Cross-cutting observations

  1. Auth middleware boundary: routes/auth.js correctly uses an Express Router with router.use(auth). routes/routes.js does the opposite — it binds routes directly to App.server (the raw Express app). This architectural split means every new endpoint added to routes.js is unauthenticated by default. The fix is to have routes.js use a sub-router with auth applied globally.

  2. SQL interpolation is the norm, not the exception: The codebase uses actions.queryAll({q:...${var}...}) for the vast majority of queries, and the queryAll wrapper passes the raw string to db.query(string, cb) with no parameterisation path. Switching to parameterised queries requires adding a params field to the queryAll call signature and threading it through actions.jsmodules/dbDriver/lib/mysql.js. This is a cross-cutting refactor.

  3. Passwords and hashes are selected and returned in API responses routinely: m.password appears in SELECT lists for user-listing, user-detail, and search endpoints. Hashed passwords are included in the JSON payload sent to the frontend. This is a systematic issue that needs a query-level audit across all SELECT statements.

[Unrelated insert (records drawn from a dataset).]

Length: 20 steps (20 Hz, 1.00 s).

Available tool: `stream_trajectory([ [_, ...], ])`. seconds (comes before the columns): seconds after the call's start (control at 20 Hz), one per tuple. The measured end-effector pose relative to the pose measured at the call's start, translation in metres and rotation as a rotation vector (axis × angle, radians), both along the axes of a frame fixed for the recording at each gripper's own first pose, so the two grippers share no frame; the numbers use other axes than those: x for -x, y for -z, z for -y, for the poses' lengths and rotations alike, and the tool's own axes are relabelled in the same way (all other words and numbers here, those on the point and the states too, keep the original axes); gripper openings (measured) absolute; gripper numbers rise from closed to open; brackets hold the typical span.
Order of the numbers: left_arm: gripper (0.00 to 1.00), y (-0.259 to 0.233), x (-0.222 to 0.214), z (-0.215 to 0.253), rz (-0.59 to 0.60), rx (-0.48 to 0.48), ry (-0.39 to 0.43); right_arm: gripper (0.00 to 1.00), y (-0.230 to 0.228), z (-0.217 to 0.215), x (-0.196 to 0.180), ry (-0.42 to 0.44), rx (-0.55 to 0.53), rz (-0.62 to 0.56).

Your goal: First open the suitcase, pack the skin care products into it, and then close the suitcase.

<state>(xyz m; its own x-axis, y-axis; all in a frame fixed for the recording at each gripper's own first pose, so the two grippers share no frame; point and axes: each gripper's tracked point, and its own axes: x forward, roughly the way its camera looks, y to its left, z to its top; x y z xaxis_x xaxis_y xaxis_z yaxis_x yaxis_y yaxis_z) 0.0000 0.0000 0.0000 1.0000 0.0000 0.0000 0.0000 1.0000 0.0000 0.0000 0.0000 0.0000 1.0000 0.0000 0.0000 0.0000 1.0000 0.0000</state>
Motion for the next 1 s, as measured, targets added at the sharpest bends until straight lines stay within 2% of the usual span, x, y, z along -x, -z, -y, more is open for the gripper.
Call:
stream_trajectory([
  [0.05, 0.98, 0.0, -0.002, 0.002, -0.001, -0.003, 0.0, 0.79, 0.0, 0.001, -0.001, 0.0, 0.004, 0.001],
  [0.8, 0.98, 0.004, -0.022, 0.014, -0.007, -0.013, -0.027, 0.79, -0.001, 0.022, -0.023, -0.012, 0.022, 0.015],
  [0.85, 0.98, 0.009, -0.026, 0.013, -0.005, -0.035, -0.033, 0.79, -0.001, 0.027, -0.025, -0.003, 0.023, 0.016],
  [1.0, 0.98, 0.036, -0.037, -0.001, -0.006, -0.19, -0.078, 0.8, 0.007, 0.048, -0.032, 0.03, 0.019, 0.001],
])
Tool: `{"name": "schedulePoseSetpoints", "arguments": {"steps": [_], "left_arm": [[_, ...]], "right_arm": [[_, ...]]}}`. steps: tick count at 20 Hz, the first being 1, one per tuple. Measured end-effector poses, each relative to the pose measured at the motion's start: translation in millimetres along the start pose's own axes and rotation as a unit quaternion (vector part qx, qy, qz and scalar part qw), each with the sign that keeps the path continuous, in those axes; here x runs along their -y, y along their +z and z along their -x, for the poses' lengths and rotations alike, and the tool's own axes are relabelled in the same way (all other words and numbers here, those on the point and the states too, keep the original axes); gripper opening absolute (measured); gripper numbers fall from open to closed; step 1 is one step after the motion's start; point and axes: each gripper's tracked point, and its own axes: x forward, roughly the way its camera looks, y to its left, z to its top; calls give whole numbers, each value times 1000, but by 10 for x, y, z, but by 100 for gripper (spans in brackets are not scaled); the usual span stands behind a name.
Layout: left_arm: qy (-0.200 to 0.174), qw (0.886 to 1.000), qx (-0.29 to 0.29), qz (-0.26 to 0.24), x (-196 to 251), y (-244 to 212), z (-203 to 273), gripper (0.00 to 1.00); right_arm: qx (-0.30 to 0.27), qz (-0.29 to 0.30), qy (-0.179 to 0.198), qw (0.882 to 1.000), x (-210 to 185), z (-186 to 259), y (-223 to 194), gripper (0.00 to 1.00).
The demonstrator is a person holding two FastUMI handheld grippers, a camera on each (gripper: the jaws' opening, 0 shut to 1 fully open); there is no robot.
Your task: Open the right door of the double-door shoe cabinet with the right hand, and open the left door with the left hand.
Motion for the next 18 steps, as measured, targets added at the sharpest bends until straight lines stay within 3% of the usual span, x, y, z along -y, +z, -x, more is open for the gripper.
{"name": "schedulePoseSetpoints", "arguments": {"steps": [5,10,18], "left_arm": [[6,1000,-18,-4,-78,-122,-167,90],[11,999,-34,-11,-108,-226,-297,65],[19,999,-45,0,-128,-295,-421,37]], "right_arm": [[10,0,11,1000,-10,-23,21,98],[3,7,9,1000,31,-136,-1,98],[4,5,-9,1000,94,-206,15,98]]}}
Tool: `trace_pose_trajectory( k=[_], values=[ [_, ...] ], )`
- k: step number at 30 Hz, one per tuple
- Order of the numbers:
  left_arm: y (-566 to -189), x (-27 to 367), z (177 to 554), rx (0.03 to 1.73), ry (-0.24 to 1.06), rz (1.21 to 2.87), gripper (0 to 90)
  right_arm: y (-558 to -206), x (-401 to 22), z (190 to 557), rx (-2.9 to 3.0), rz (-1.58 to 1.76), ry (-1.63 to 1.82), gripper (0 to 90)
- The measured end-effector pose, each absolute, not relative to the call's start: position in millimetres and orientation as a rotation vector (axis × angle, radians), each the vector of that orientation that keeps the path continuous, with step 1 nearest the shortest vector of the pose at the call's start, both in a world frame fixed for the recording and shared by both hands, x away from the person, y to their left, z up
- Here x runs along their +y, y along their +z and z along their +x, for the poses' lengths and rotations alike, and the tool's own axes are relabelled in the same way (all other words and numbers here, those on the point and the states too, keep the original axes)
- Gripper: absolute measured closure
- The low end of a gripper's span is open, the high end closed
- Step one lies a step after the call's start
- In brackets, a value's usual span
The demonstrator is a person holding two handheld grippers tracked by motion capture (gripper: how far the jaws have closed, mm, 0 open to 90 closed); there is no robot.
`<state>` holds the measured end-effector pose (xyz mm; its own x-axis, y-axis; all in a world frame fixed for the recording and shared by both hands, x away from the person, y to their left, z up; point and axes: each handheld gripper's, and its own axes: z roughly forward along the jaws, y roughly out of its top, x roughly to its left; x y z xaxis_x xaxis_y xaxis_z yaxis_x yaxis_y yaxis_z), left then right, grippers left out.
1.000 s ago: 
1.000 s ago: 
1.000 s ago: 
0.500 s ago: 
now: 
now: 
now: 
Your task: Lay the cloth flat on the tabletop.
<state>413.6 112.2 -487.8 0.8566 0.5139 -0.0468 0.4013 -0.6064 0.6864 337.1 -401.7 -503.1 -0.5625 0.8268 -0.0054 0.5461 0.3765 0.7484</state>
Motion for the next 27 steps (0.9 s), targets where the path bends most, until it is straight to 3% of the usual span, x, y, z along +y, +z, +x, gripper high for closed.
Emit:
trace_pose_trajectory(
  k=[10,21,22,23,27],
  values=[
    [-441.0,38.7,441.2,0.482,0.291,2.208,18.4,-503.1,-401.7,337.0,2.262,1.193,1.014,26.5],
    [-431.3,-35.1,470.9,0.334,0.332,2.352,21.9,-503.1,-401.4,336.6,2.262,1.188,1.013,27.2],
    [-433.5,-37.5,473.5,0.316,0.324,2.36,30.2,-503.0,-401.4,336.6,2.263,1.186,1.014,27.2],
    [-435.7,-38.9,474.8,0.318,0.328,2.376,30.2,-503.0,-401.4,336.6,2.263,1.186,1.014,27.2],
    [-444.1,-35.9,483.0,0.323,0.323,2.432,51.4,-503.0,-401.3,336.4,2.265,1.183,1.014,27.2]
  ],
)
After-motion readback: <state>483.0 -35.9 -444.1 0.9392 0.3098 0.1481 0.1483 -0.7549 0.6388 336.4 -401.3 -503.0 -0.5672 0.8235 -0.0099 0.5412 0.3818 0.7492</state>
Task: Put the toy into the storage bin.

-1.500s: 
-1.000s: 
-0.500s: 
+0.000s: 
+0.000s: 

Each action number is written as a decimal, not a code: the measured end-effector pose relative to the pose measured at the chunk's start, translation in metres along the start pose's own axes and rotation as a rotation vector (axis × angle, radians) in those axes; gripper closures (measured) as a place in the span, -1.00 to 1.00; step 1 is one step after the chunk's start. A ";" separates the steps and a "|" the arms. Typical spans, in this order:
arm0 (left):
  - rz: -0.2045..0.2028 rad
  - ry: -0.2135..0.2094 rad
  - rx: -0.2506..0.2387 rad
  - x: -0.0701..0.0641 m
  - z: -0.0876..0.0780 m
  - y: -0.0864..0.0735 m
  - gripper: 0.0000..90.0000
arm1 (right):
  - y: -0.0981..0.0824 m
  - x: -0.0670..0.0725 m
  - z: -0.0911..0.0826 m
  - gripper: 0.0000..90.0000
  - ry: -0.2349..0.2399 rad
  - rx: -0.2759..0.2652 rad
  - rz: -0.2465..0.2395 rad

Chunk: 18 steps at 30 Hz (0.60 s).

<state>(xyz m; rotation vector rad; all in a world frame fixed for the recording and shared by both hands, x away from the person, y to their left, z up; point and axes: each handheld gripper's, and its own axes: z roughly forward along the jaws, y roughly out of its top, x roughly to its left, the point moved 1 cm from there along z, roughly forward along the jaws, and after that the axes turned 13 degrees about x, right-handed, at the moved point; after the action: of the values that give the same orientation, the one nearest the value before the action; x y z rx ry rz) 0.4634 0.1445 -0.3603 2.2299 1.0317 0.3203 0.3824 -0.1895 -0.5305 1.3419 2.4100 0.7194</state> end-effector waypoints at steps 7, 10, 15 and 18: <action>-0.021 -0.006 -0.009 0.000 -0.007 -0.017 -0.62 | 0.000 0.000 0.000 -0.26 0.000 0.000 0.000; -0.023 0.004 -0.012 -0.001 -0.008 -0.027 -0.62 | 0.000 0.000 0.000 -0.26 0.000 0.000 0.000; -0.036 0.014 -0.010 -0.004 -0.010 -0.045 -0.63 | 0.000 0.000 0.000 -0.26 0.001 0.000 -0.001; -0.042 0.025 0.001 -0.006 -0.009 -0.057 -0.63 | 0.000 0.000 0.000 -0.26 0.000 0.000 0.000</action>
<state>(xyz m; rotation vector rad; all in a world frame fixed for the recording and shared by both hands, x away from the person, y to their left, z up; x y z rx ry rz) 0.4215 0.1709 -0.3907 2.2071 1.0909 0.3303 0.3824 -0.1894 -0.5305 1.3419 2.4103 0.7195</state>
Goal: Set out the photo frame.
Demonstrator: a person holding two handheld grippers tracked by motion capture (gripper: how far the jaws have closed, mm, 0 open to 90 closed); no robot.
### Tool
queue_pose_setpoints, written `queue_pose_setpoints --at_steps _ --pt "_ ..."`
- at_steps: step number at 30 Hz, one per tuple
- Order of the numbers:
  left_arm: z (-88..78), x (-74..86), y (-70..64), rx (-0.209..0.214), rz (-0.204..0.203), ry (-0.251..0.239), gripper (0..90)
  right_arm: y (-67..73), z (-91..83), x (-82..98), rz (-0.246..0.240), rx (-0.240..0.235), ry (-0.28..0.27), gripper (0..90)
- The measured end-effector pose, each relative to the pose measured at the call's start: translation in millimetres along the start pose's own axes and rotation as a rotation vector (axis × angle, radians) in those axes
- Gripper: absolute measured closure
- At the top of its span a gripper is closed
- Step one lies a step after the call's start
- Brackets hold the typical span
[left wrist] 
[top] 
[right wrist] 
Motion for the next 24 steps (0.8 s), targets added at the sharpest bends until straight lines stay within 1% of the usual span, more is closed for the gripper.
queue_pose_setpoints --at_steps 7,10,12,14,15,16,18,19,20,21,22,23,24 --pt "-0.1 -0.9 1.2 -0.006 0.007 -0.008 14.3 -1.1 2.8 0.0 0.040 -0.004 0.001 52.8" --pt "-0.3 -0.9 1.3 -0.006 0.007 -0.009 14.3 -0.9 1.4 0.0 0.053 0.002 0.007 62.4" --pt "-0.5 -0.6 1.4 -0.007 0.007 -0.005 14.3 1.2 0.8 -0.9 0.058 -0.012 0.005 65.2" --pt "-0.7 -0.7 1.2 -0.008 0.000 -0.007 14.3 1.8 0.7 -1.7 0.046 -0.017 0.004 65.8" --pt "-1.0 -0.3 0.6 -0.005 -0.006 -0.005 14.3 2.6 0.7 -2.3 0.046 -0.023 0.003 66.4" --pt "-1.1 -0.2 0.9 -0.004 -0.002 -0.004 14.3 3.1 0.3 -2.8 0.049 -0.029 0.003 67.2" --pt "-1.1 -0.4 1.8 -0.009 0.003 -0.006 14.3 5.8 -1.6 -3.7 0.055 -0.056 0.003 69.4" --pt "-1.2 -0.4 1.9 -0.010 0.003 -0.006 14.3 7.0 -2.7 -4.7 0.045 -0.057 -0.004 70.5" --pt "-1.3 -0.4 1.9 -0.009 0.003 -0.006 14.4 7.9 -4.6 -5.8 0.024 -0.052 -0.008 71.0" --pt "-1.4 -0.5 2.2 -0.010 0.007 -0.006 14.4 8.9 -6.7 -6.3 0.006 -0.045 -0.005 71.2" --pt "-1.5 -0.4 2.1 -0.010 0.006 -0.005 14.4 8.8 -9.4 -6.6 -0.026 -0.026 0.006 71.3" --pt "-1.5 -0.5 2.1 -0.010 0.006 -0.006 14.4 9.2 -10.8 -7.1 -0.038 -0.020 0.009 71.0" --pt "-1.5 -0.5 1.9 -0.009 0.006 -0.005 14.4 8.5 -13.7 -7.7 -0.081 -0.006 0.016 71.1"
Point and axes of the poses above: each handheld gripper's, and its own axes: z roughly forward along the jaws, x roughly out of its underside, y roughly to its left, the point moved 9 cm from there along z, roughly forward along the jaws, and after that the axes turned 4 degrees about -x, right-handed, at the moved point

  4. console.log of credentials in production paths: Lines 218, 221, and 254 in routes/routes.js are inside POST /webauthenticate and log the full request body (which contains passwords) and full DB result rows (which contain hashed passwords) on every login. These are not guarded by any NODE_ENV check and will ship to production log aggregators.

  5. Responses hang on no-data paths: Multiple handlers (getUserdetail, getAccountNameList, getAccountsList) do not call res.send when query results are empty or conditions fail. Hanging requests tie up sockets and can be weaponised for resource exhaustion.